A NEW WAY OF BUILDING WORDPRESS SITES
BLOCK-BASED WORDPRESS
For 80% of all web layouts, there is virtually no need to write code anymore
Finally, we tamed the Gutenberg beast so that it does what it should do. Now we are happy and can offer nothing more than a completely new way of building websites with WordPress.
What block patterns are, how they work, and why you should use them are well described here. In short, we use patterns because they speed up the process of building custom WordPress sites enormously and keep the system more flexible than before.
Patterns instead of repetitive PHP-templates
We have done that for too long:
- Defining a custom field, place it in the backend somewhere similar to its frontend position
- writing a PHP template that takes data out of some custom fields
- writing CSS for the markup echoed from the PHP template
That is not only boring but also time-consuming.
With a pattern-based approach that changes completely. There is no need anymore to build backend input masks for just one page-layout anymore.
Here we adjust all these settings inside the editor, copy the block (or group of blocks) and paste it into a pattern or template. This is a really huge time-safer. All the ever-repeating backend template code is just gone.

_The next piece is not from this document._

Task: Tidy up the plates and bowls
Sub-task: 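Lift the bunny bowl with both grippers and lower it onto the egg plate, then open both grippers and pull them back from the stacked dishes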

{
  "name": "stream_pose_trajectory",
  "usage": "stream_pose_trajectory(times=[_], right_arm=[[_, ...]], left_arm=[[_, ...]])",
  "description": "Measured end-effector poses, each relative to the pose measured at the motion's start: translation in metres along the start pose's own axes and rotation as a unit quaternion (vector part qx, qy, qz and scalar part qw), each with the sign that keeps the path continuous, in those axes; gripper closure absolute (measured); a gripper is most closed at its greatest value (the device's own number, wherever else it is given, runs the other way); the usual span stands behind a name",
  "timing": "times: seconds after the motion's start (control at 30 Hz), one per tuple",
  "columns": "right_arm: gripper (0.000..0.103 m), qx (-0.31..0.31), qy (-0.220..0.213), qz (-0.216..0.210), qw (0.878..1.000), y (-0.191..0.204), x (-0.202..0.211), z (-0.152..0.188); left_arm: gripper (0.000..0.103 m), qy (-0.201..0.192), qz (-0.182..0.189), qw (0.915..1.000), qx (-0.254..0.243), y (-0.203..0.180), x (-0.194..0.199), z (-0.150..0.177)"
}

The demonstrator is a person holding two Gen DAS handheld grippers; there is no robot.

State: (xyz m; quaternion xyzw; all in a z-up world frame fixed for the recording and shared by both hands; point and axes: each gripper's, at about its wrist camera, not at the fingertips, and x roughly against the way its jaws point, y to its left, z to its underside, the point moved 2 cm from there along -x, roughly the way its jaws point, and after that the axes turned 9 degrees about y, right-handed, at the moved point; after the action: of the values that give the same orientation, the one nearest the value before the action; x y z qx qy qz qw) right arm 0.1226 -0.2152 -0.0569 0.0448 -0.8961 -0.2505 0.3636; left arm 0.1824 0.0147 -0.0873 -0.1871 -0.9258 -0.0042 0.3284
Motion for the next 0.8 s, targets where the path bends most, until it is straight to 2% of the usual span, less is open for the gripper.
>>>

So there is more time to work on content and user experience, instead of defining custom fields and stripping them together in templates.
More Flexible
Defining text or background color, font sizes, and weights, or all these spacings, can now be done completely in the editor. But a pattern-based approach can even do much more. Let me explain what we mean by self-containing patterns.
Recipes to tame Gutenberg
#1 Know the editor
Having a good understanding of groups, columns, rows, and stacks already gives you a powerful toolset for your web pages.
#2 Overwrite Core-Block Settings
We do not always agree with the default settings coming from Gutenberg. E.g. sometimes we would like to have the option to select the font-family of a Heading-Block. Instead of doing that in an ever-growing theme.json, we prefer to overwrite block.json. Here is how
#3 Block-Filters
Instead of adding even more blocks to the editor, we prefer to implement block filters. This allows us e.g. to add animations or custom spacings to core-blocks. Take a look at our Custom Spacing Plugin.
#4 Outstanding Blocks
In addition to core blocks, we found two outstanding plugins providing some more advanced blocks. Namely, these are the Content/Post-Sliders and Section-Block of the open-source getwid plugin and the flexible grids block.